*What this task involves*
All lines with the word "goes" in the material below are required.
*** Opening of Available data ***
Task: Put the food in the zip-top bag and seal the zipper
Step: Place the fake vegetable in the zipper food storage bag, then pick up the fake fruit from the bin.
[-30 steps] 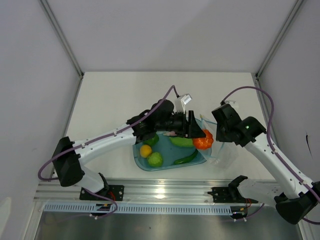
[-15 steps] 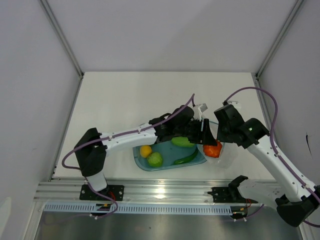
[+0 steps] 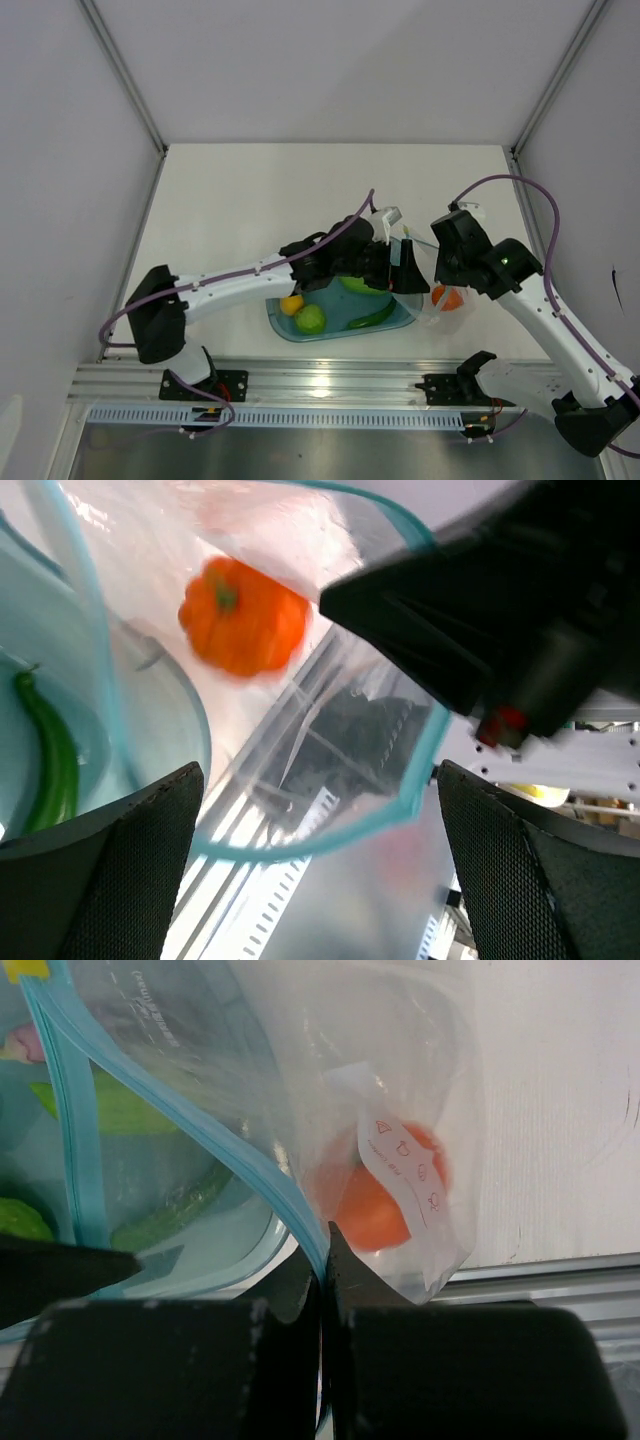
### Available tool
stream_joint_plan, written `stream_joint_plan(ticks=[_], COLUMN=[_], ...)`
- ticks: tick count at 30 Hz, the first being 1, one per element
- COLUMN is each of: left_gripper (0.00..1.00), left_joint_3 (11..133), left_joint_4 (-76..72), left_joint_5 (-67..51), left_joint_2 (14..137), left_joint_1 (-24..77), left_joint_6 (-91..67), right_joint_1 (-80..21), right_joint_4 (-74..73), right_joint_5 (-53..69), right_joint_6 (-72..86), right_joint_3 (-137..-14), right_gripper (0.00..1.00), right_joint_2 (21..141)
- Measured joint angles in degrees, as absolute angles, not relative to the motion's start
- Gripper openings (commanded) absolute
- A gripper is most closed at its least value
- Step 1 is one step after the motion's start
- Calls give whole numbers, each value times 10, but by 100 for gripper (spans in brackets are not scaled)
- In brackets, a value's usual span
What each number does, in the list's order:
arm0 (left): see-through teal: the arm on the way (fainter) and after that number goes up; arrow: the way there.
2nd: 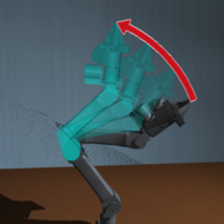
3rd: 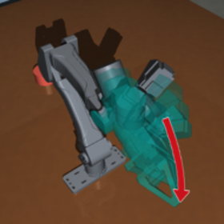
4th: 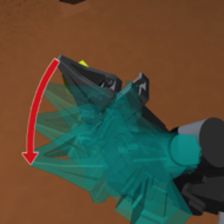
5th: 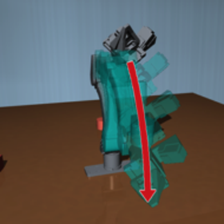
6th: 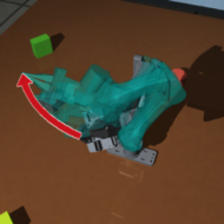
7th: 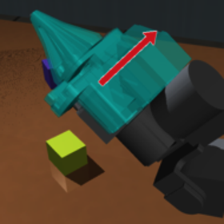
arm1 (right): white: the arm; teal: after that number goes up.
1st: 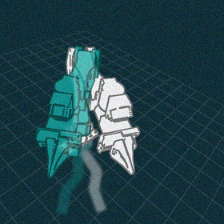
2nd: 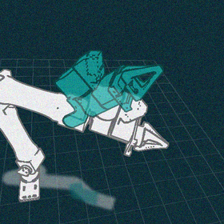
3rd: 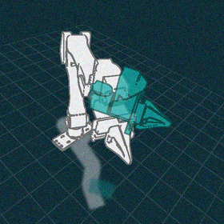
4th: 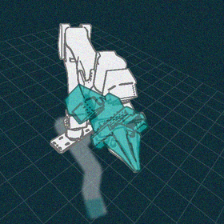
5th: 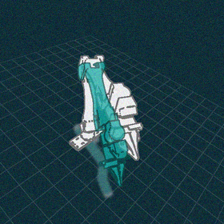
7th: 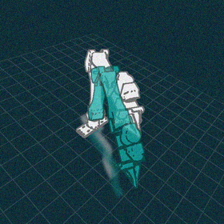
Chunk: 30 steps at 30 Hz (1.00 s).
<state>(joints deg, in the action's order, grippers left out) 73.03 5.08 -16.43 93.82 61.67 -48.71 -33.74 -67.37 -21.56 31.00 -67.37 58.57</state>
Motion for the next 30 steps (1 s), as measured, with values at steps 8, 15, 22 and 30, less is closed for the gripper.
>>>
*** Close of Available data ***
*Task output*
arm0 (left): see-through teal: the arm on the way (fainter) and after that number goes up; arrow: the way there.
arm1 (right): white: the arm; teal: after that number goes up.

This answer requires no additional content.